WORK REQUEST:
From the line below that contains "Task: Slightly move" to the line that contains "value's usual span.", repeat every line exactly, both ends included, and nothing else.

AVAILABLE RECORDS:
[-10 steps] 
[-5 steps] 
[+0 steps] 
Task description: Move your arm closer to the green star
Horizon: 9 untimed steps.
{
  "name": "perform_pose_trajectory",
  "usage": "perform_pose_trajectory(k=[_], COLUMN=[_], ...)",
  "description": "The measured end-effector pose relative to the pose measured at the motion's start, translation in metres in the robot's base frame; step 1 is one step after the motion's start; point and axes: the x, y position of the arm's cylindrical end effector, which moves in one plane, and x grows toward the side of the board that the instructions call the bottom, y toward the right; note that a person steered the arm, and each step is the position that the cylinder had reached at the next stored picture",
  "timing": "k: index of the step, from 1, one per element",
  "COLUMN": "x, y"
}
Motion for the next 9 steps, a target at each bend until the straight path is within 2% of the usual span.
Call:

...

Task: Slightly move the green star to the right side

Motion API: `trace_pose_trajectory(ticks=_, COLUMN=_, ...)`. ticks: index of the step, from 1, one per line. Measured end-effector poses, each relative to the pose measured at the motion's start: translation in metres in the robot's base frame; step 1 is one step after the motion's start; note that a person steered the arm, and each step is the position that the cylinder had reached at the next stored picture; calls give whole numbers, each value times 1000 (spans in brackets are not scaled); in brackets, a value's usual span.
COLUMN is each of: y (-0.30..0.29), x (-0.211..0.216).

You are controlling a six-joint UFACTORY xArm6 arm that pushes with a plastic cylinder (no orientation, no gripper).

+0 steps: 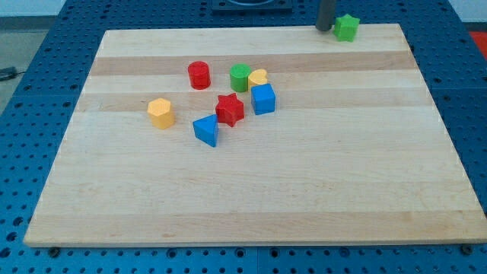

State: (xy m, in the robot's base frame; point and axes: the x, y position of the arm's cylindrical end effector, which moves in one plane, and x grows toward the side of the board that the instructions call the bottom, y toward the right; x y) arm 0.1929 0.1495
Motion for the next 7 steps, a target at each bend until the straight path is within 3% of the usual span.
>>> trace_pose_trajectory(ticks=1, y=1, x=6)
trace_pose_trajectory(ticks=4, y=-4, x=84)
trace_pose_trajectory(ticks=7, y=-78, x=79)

TASK RESULT:
Task: Slightly move the green star to the right side

Motion API: `trace_pose_trajectory(ticks=_, COLUMN=_, ...)`. ticks: index of the step, from 1, one per line. Measured end-effector poses, each relative to the pose measured at the motion's start: translation in metres in the robot's base frame; step 1 is one step after the motion's start; note that a person steered the arm, and each step is the position that the cylinder had reached at the next stored picture; calls give whole numbers, each value times 1000 (spans in brackets are not scaled); in brackets, a value's usual span.

The required output is now complete.